--- Records for the exercise Enclosed Below ---
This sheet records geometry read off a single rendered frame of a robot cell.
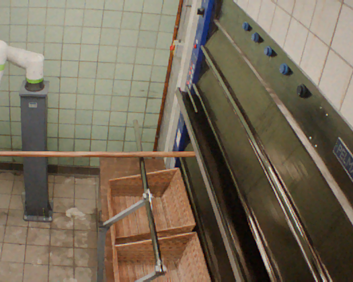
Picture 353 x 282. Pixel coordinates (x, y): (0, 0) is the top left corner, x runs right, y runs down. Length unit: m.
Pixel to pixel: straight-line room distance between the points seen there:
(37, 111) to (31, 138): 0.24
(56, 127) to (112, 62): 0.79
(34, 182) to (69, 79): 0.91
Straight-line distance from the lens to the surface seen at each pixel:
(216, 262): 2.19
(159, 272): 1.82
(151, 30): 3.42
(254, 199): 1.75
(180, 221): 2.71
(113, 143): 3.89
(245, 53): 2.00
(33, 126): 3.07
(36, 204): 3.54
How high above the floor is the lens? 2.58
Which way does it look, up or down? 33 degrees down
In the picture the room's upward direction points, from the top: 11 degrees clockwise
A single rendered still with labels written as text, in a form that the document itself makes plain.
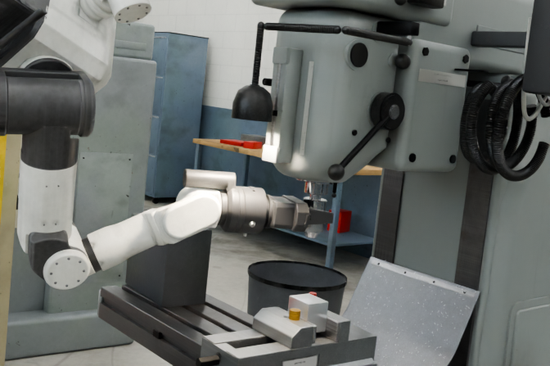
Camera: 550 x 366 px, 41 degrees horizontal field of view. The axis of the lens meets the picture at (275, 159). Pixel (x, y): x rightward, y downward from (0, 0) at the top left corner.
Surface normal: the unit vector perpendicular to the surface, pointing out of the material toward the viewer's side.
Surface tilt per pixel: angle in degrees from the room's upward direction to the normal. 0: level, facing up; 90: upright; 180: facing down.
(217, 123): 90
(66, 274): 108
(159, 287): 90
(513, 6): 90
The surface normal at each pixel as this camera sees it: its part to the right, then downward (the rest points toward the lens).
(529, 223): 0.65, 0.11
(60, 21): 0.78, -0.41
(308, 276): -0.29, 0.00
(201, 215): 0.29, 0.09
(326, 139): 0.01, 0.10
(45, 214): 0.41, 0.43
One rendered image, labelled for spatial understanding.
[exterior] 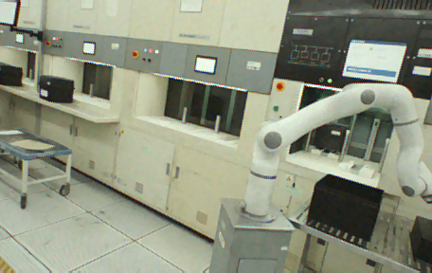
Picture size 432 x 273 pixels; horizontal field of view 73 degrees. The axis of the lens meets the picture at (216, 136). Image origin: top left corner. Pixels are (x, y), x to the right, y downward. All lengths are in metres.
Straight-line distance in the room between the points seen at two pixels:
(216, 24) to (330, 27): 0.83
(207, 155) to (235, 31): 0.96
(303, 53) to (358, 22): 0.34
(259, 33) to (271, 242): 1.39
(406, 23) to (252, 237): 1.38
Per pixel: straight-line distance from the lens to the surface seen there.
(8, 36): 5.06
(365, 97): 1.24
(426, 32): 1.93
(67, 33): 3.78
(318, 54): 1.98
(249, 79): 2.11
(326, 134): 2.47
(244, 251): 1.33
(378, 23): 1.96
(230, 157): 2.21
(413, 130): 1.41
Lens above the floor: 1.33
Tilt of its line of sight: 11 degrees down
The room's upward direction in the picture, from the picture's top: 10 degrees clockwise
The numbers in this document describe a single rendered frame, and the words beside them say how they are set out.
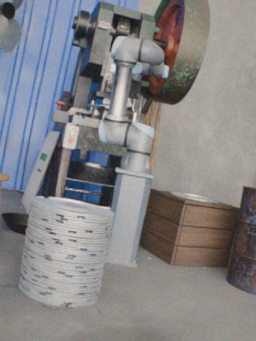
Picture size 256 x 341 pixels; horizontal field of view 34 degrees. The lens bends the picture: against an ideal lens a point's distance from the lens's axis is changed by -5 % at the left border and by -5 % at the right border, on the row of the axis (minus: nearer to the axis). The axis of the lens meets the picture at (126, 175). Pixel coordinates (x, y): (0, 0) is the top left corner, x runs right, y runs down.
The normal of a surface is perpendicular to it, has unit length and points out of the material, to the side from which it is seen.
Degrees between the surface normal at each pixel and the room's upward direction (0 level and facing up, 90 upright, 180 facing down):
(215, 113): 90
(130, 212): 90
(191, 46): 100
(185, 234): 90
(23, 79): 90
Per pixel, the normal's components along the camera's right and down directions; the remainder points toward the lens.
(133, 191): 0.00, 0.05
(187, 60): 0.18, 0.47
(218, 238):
--- End of Enclosed Records for the exercise ---
About this exercise: Could you transcribe every entry above exactly, leaving out the images?

Answer section:
This sheet records geometry read off a single rendered frame of a robot cell.
Picture 353 x 282. Pixel coordinates (x, y): (0, 0) is the top left corner, x runs right, y runs down. Length unit: m.
Pixel to pixel: straight-line room distance between the points seen there:
(37, 111) to (31, 138): 0.24
(56, 127) to (112, 62): 0.79
(34, 182) to (69, 79): 0.91
Straight-line distance from the lens to the surface seen at each pixel:
(216, 262): 2.19
(159, 272): 1.82
(151, 30): 3.42
(254, 199): 1.75
(180, 221): 2.71
(113, 143): 3.89
(245, 53): 2.00
(33, 126): 3.07
(36, 204): 3.54
How high above the floor is the lens? 2.58
Which way does it look, up or down? 33 degrees down
In the picture the room's upward direction points, from the top: 11 degrees clockwise
A single rendered still with labels written as text, in a form that the document itself makes plain.
Camera: 550 x 366 px, 41 degrees horizontal field of view. The axis of the lens meets the picture at (275, 159). Pixel (x, y): x rightward, y downward from (0, 0) at the top left corner.
Surface normal: the unit vector perpendicular to the surface, pointing out of the material toward the viewer's side.
Surface tilt per pixel: angle in degrees from the room's upward direction to the normal. 0: level, facing up; 90: upright; 180: facing down.
(217, 123): 90
(66, 274): 108
(159, 287): 90
(513, 6): 90
The surface normal at each pixel as this camera sees it: its part to the right, then downward (the rest points toward the lens).
(529, 223): 0.65, 0.11
(60, 21): 0.78, -0.41
(308, 276): -0.29, 0.00
(201, 215): 0.29, 0.09
(326, 139): 0.01, 0.10
(45, 214): 0.41, 0.43
One rendered image, labelled for spatial understanding.
[exterior] 
Picture size 432 x 273 pixels; horizontal field of view 73 degrees. The axis of the lens meets the picture at (216, 136). Image origin: top left corner. Pixels are (x, y), x to the right, y downward. All lengths are in metres.
Straight-line distance in the room between the points seen at two pixels:
(216, 24) to (330, 27): 0.83
(207, 155) to (235, 31): 0.96
(303, 53) to (358, 22): 0.34
(259, 33) to (271, 242): 1.39
(406, 23) to (252, 237): 1.38
Per pixel: straight-line distance from the lens to the surface seen there.
(8, 36): 5.06
(365, 97): 1.24
(426, 32): 1.93
(67, 33): 3.78
(318, 54): 1.98
(249, 79): 2.11
(326, 134): 2.47
(244, 251): 1.33
(378, 23): 1.96
(230, 157): 2.21
(413, 130): 1.41
Lens above the floor: 1.33
Tilt of its line of sight: 11 degrees down
The room's upward direction in the picture, from the picture's top: 10 degrees clockwise
The numbers in this document describe a single rendered frame, and the words beside them say how they are set out.
Picture size 256 x 341 pixels; horizontal field of view 34 degrees. The lens bends the picture: against an ideal lens a point's distance from the lens's axis is changed by -5 % at the left border and by -5 % at the right border, on the row of the axis (minus: nearer to the axis). The axis of the lens meets the picture at (126, 175). Pixel coordinates (x, y): (0, 0) is the top left corner, x runs right, y runs down.
The normal of a surface is perpendicular to it, has unit length and points out of the material, to the side from which it is seen.
Degrees between the surface normal at each pixel and the room's upward direction (0 level and facing up, 90 upright, 180 facing down):
(215, 113): 90
(130, 212): 90
(191, 46): 100
(185, 234): 90
(23, 79): 90
Per pixel, the normal's components along the camera's right and down directions; the remainder points toward the lens.
(133, 191): 0.00, 0.05
(187, 60): 0.18, 0.47
(218, 238):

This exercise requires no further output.